Google Doodle praises the 116th birthday celebration of Japanese essayist and novelist Aya Kōda (幸田 文) on September 1, 2020.
Aya Kōda was born on 1st September 1904 in the Japanese capital of Tokyo. She was the second daughter of Meiji period novelist Kōda Rohan. Her daughter Tama Aoki (b. 1929) and granddaughter Nao Aoki (b. 1963) are additionally writers.
At five years old, Aya Kōda lost her mom, and later her more youthful sister and brother. She learned at the Tokyo Women’s School (Joshigakuin). She wedded at age 24, however divorced after 10 years and came back with her little girl, Tama, to live with her dad.
During World War II, Aya Kōda made sure about her dad’s activity as depicted in Tama Aoki’s Koishikawa no Ie (小石川の家, The house in Koishikawa). Her first works, composed when she was 43, were journals of life with her dad; they incorporate Chichi (父, My Father) and Konna koto (こんなこと, Such an affair). Seen as the writings of a loyal daughter, they made basic progress.
Aya Kōda refined her captivating style during the 1940s and 50s through a series of comparably autobiographical essays that chronicled her life with the eccentric Rohan. Notwithstanding her surprising literary achievement, she quit composing for a while to work as a servant at a geisha house.
Her resulting short stories, essays, and novels investigated women’s lives, family, and traditional culture.

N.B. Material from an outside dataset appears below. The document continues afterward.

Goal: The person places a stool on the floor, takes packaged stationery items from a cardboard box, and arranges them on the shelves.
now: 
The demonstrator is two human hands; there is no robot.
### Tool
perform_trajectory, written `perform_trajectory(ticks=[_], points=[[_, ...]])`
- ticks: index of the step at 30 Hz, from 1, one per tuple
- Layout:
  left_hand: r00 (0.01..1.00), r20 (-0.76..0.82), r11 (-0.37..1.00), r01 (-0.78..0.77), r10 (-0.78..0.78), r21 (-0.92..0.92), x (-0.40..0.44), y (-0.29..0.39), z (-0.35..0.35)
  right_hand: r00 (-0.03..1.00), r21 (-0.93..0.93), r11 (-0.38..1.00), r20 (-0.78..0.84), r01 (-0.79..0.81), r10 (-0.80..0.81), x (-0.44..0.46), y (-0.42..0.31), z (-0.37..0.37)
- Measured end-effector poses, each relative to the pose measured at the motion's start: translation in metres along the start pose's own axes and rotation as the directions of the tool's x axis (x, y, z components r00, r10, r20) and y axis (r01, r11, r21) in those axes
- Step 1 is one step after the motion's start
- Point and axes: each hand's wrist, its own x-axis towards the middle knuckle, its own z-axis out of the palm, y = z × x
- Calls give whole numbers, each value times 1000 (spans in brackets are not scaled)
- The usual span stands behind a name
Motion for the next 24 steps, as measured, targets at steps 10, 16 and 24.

They incorporate the 1955 novel Nagareru (Flowing), which was made into a popular film, as well as essays, for example, Kakera (Fragments) and Mono Iwanu Issho no Tomo (A Friend for Life), and short stories including Hina (Dolls for a Special Day) and Kunsho (The Medal). She got the Yomiuri Prize for Kuroi suso.
Aya Kōda died on October 31, 1990 at 86 years old.

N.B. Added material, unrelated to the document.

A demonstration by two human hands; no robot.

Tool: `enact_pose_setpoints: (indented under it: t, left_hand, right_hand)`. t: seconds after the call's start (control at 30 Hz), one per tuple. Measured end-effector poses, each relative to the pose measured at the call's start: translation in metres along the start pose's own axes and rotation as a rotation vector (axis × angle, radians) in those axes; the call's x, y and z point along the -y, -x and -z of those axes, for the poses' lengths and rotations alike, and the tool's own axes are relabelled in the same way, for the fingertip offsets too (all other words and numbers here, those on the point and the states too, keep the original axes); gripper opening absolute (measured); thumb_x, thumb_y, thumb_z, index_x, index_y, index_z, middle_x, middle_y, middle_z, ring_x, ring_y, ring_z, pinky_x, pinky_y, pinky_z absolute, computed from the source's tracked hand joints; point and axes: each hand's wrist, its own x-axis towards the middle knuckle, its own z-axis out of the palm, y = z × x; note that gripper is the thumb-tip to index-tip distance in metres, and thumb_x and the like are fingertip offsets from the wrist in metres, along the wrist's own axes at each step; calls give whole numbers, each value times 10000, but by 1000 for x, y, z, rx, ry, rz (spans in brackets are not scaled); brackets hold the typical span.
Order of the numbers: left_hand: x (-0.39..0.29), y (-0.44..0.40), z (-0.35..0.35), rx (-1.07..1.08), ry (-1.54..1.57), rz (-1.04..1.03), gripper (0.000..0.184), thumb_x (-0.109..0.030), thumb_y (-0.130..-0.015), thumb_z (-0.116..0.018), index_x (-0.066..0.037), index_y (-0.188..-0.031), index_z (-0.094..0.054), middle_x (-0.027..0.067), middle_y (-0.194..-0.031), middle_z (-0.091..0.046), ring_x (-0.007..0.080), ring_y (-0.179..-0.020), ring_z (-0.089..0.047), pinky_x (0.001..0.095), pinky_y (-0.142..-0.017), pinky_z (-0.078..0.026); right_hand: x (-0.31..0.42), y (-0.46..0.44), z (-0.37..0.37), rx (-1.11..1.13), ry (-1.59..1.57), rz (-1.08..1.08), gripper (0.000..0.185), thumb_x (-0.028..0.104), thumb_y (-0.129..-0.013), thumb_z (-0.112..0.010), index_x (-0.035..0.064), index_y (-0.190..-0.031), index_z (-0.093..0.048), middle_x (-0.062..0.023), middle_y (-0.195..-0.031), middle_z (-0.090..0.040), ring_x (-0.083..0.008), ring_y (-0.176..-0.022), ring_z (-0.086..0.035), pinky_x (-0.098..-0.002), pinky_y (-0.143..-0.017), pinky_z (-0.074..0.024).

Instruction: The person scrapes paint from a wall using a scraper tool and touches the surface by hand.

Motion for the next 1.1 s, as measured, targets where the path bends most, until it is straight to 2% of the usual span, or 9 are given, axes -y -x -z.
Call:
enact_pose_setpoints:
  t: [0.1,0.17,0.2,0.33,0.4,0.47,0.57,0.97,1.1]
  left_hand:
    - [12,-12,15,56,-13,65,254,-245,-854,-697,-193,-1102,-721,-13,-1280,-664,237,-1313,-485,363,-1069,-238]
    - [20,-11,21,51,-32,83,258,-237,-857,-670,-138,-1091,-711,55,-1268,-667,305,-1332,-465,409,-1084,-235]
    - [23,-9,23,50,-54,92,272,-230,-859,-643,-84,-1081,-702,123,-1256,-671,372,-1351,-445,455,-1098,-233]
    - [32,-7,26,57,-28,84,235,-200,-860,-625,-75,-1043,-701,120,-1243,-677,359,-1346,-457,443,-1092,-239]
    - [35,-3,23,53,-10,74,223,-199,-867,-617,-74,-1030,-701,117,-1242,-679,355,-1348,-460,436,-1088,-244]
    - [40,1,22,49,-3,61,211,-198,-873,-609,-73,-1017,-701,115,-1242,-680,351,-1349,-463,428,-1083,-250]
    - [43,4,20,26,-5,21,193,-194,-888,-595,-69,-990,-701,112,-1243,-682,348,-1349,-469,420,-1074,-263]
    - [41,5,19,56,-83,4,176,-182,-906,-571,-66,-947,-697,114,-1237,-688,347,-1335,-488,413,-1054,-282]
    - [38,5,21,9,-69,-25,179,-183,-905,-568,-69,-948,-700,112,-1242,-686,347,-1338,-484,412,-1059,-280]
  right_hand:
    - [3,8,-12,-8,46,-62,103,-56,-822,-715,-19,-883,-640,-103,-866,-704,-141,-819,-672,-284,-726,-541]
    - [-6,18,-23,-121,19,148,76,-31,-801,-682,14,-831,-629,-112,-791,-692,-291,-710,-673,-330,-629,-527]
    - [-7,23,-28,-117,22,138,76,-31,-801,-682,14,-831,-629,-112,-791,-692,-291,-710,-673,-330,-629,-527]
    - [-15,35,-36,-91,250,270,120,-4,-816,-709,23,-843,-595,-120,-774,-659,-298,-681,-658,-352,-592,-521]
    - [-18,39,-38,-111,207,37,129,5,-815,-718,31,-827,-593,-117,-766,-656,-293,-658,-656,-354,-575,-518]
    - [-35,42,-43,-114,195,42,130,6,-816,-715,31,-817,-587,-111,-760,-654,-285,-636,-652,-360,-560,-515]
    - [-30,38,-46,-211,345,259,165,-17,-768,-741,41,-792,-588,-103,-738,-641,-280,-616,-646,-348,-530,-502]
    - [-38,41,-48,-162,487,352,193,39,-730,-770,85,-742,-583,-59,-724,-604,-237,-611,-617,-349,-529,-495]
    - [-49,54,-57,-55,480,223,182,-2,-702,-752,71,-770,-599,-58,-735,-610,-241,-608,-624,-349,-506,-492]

On September 1, 2020, Google Doodle, shown by visitor artist Yuko Shimizu, dedicates to the well known popular Japanese essayist, novelist and feminist Aya Kōda’s 116th Birthday.
The present Google Doodle artwork delineates Aya Kōda wearing a kimono, a subject she inspected so frequently that her first 1958-’59 essay collection highlighted covers made of hand-stitched kimono fabric.

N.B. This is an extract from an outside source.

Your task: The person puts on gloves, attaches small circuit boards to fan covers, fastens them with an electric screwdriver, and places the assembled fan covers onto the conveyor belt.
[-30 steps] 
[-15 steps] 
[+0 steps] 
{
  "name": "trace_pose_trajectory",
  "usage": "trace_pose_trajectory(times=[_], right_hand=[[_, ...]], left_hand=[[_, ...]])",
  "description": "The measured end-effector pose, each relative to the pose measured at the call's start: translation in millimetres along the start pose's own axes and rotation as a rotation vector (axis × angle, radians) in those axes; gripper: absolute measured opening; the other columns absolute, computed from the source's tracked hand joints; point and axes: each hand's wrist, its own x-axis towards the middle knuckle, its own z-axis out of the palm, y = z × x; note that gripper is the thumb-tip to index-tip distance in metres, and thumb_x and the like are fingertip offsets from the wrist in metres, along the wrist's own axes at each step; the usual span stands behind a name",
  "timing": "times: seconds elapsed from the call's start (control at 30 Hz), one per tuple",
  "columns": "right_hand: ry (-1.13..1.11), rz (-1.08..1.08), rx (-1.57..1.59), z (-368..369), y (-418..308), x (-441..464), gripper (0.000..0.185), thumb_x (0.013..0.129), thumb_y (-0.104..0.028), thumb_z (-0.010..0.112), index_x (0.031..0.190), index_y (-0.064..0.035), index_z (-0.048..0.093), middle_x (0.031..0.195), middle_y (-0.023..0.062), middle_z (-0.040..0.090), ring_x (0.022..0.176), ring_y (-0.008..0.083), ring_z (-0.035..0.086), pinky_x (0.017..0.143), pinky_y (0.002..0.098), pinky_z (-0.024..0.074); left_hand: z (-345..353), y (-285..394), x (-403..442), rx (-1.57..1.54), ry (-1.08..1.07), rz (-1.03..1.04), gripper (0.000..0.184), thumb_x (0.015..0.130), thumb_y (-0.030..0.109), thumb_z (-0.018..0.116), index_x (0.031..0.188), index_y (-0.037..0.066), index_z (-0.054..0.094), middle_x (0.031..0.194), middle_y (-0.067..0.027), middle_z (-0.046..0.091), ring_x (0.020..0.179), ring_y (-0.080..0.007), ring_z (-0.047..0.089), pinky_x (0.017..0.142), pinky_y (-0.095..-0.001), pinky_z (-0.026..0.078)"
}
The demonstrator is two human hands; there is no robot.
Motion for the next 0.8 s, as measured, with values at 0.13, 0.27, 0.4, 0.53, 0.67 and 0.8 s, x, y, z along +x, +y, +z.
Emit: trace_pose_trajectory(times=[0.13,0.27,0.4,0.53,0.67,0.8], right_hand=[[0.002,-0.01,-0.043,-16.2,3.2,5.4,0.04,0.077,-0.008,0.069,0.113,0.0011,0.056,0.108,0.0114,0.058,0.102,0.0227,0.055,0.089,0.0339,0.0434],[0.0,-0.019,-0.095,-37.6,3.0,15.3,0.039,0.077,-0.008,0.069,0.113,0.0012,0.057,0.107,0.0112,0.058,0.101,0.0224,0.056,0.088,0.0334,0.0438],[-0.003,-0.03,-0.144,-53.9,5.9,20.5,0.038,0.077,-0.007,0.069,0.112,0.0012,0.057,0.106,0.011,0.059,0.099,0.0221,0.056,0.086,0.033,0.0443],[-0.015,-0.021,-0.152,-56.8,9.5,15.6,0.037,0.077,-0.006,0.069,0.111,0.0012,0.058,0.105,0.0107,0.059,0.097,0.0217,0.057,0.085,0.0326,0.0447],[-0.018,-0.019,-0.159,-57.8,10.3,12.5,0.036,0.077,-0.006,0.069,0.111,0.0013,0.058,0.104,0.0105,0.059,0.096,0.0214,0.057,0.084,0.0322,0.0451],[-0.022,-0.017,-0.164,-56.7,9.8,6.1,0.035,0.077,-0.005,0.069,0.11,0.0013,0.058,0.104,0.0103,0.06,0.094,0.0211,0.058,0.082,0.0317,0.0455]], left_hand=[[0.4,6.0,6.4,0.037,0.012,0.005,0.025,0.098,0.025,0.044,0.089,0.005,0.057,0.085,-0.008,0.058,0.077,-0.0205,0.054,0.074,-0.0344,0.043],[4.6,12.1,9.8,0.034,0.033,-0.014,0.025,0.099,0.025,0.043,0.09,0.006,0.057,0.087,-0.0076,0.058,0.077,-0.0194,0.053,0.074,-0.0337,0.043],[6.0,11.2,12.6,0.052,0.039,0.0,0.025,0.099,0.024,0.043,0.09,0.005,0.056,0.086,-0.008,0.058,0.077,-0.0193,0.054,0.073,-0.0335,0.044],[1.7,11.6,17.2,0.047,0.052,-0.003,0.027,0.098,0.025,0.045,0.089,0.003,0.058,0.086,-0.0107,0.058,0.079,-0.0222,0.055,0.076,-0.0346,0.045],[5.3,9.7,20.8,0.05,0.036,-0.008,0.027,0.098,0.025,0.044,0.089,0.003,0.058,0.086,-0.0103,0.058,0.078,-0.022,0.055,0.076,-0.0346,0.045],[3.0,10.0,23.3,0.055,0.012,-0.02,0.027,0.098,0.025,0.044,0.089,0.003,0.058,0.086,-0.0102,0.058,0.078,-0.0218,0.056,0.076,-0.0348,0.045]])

Out of sight of the Google Doodle fine art is the Horinji Temple found in Japan’s Nara prefecture. The Kōda family had solid connections to pagodas, and when fire brought about by lightning torched the first Horinji Temple in 1944, Kōda fund-raised that helped fund its 1970s reconstruction.
Aya Kōda proceeded to create a productive body of work, a lot of which can be found in her 23-volume, career-spanning collection published from 1994-’97.